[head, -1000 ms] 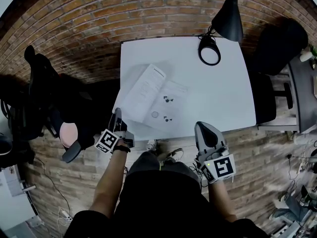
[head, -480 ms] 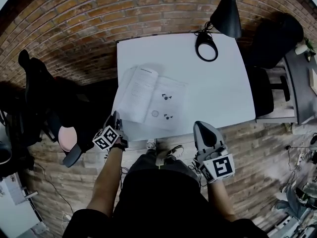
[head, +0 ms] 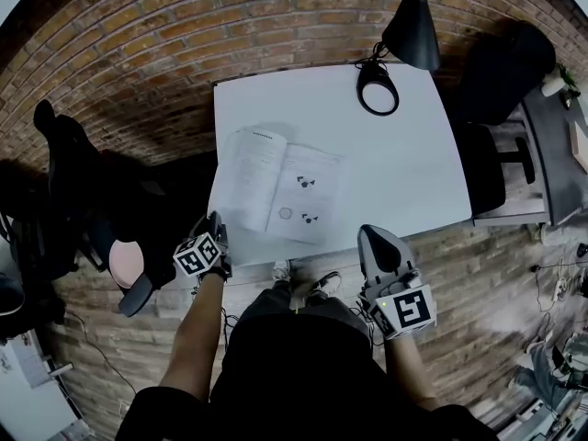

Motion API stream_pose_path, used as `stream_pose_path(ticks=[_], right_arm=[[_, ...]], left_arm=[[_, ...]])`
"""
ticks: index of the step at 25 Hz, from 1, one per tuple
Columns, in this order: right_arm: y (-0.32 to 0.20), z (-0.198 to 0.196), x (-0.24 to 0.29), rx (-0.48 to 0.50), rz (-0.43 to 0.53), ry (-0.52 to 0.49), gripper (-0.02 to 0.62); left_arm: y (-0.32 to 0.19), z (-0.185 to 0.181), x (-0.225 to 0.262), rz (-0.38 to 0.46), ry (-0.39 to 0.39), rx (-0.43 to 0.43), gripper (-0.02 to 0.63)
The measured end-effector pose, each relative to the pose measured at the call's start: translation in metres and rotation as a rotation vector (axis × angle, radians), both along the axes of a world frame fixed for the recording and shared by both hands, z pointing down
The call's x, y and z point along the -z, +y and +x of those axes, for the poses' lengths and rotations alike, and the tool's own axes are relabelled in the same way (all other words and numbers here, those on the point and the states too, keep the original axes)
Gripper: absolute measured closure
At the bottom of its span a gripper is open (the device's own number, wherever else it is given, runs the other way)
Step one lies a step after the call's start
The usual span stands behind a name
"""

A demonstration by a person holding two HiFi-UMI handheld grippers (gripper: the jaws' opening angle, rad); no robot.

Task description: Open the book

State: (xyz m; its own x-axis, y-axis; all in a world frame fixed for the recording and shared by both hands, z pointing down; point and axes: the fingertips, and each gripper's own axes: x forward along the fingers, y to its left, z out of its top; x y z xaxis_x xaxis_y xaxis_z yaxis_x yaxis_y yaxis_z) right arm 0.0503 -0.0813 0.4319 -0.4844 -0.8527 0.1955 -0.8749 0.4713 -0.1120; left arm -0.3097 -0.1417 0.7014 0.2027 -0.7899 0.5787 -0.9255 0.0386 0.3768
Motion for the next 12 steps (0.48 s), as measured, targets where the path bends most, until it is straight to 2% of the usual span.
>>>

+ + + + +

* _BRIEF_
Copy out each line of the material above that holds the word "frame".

* _PROBLEM SOLUTION_
The measured end-effector pose, each relative to the pose measured at the call's start: translation in metres and rotation as a rotation vector (axis × angle, radians), both along the axes of a world frame fixed for the recording and shared by both hands, z pointing down
State: (xyz m; its own x-axis, y-axis; all in a world frame fixed for the recording and shared by both hands, z pointing down; point and axes: the fingertips, and each gripper's own axes: x forward along the fingers, y to its left, z out of its top; x y z xaxis_x xaxis_y xaxis_z yaxis_x yaxis_y yaxis_z) right arm 0.0503 -0.0813 0.4319 -0.4844 -0.8527 0.1955 -0.8749 0.4713 -0.1120; left arm -0.3097 -0.1417 0.7014 0.2027 -0.7899 0.5787 -0.9255 0.0386 0.3768

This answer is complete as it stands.